Publicado em 08/06/2024 18:09

A última mesa do dia tratou do tema “Desempenho recente dos bancos e impactos na Campanha Nacional da categoria bancária” com as convidadas Vivian Machado, economista e técnica do Dieese, e Rosângela Vieira dos Santos, mestre em Economia Política pela PUC-SP e técnica do Dieese.

Vivian Machado começou apresentando dados da evolução do lucro líquido dos cinco maiores bancos (Banco do Brasil, Itaú, Bradesco, Caixa Econômica Federal e Santander) ao longo dos anos e demonstrando que apesar da alta lucratividade, a performance de cada um ocorreu de forma diferente. No 1º trimestre de 2024, os lucros dos cinco bancos cresceram, com exceção do banco Bradesco.

Com relação à inadimplência, no ano de 2022 as taxas subiram em função de problemas no segmento pessoa física. Já em 2023, o segmento pessoa jurídica também foi afetado pela inadimplência, especialmente no Bradesco. A partir do 4º trimestre de 2023 as taxas começam a cair, mas no 1º trimestre de 2024, os bancos mencionaram novos problemas com clientes do segmento PJ.

Vivian mostrou também o número de fechamentos de agências tradicionais no Brasil que, nos últimos cinco anos, foi de 3,2 mil agências em todo o país, sendo 88% dos fechamentos em bancos privados e através de um comparativo, foi possível perceber que enquanto há um crescimento das fintechs, há uma redução do emprego bancário.

Rosângela Vieira reforçou que apesar dos resultados recordes de alguns bancos, como Itaú e Banco do Brasil, outros tiveram um resultado abaixo do esperado, como Bradesco e Santander, que possuem maior inadimplência, causando uma assimetria no resultado financeiro dos principais bancos em 2023. A economista chamou a atenção para a informação de que os bancos públicos são os mais rentáveis pelo segundo ano consecutivo e na contramão das instituições privadas, são os que menos fecham agências.
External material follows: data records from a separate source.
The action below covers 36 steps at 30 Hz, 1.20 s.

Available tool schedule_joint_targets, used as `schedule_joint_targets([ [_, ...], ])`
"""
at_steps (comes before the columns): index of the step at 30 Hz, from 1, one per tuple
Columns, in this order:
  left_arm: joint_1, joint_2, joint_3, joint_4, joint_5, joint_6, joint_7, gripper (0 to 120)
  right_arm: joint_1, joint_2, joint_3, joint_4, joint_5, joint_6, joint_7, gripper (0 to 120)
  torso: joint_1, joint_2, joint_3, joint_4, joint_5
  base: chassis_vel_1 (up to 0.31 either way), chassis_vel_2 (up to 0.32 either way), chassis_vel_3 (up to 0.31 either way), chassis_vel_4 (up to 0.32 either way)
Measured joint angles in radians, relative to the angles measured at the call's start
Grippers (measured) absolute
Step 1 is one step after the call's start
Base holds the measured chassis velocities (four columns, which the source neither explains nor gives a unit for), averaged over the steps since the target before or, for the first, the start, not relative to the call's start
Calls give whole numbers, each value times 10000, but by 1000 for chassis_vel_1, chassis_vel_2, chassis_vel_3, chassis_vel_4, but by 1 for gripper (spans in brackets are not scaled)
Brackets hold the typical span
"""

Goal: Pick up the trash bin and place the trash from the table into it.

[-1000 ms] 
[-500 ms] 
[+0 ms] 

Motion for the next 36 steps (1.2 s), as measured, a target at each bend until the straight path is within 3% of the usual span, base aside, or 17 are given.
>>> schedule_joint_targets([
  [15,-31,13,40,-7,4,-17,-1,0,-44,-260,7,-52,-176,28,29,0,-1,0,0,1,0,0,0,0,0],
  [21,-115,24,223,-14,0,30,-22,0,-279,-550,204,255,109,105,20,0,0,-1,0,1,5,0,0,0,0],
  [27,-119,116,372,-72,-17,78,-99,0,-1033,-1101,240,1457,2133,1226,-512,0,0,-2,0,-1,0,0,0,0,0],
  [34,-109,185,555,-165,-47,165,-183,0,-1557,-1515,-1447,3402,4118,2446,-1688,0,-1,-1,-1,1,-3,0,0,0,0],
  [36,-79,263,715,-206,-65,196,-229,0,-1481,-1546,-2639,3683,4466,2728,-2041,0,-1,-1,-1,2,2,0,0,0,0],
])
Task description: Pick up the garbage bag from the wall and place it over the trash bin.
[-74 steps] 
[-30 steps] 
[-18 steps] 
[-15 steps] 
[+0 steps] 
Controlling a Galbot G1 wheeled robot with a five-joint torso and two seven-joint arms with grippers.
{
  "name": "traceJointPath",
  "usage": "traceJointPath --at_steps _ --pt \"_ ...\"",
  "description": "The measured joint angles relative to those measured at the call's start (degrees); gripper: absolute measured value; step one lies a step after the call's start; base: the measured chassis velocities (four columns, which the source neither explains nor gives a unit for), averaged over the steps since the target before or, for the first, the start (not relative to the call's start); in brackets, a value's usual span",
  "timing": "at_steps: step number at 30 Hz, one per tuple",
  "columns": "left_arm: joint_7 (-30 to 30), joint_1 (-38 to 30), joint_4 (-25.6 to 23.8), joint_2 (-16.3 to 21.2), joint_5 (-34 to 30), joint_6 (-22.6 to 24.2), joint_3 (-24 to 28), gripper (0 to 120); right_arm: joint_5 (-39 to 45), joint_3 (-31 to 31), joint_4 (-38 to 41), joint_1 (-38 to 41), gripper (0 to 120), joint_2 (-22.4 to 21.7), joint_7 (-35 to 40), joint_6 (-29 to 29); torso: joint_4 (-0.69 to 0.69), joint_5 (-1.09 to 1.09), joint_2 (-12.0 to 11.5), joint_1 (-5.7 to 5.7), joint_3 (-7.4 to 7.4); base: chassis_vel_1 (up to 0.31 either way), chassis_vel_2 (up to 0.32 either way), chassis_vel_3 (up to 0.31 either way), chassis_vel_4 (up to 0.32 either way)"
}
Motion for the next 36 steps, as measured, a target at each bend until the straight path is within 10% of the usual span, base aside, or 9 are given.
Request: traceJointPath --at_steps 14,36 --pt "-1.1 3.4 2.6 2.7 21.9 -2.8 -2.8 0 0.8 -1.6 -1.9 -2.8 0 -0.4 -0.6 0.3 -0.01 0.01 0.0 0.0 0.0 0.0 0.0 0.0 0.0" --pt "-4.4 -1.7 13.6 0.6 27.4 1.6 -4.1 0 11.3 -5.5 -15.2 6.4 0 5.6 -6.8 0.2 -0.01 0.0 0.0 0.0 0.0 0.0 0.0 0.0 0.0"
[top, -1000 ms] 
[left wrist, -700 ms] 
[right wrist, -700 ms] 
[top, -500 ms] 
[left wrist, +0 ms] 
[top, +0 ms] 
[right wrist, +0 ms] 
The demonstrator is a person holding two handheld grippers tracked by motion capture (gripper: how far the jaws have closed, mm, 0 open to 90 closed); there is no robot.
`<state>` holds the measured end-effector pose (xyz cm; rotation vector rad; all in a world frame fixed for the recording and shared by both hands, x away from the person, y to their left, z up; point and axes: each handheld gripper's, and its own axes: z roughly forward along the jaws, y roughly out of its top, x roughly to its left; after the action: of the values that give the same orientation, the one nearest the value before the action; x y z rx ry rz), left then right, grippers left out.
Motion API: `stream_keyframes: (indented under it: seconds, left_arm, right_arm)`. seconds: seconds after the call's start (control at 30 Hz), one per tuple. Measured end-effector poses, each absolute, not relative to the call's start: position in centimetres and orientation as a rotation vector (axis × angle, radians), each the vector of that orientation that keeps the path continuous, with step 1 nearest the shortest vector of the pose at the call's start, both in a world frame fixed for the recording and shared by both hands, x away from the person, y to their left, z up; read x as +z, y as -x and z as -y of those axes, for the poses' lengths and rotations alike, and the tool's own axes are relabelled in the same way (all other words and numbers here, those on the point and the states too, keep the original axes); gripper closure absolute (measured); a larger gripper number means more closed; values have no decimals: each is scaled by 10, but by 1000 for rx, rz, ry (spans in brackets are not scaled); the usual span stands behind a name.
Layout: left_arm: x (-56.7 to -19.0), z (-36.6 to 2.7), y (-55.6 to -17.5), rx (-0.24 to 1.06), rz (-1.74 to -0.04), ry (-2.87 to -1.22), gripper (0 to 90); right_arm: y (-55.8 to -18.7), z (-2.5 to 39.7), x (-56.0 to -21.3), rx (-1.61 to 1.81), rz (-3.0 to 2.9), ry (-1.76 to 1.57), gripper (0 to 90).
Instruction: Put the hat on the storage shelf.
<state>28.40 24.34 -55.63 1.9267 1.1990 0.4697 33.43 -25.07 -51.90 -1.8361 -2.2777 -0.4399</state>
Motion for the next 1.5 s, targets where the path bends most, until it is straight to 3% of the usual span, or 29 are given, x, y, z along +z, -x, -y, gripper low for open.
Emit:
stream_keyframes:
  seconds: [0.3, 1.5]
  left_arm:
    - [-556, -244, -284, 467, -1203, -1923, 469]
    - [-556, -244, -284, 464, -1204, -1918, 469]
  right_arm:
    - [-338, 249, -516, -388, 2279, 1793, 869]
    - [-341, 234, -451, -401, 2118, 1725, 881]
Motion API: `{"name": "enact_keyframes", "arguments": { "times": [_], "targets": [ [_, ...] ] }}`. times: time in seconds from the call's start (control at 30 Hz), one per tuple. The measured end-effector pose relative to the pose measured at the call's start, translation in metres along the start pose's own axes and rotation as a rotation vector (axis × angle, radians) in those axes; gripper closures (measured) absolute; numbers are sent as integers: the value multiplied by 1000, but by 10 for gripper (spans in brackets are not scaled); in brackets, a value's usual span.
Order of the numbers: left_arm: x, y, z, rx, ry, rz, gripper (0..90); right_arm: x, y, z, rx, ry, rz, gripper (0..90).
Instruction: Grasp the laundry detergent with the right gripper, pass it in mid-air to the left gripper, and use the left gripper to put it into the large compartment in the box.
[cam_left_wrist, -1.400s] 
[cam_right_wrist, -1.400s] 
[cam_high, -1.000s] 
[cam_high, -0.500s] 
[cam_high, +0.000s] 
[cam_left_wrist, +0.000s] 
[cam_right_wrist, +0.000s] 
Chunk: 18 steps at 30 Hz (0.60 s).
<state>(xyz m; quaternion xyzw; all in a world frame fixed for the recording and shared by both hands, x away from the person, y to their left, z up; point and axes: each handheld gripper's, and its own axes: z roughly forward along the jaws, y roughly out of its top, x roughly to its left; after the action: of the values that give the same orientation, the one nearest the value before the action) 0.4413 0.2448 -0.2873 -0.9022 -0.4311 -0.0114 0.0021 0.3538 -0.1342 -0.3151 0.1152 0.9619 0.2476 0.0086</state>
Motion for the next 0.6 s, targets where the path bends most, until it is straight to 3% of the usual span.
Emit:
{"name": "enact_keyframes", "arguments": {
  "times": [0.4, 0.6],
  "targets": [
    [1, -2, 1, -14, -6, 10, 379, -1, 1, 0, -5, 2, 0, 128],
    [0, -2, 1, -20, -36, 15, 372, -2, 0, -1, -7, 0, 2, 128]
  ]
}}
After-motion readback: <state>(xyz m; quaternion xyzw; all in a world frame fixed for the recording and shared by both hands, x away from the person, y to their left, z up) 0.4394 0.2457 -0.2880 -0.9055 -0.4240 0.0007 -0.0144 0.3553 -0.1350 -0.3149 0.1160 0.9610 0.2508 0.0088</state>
Veja abaixo o comparativo histórico dos reajustes salariais ao longo dos anos:

Para finalizar, Rosângela disse que “em um cenário de menor inflação, há espaço para a negociação de pautas afirmativas como a saúde dos trabalhadores, a jornada reduzida e ainda a questão das emergências climáticas, colocando de novo a categoria bancária na vanguarda das pautas relevantes para o desenvolvimento da sociedade”.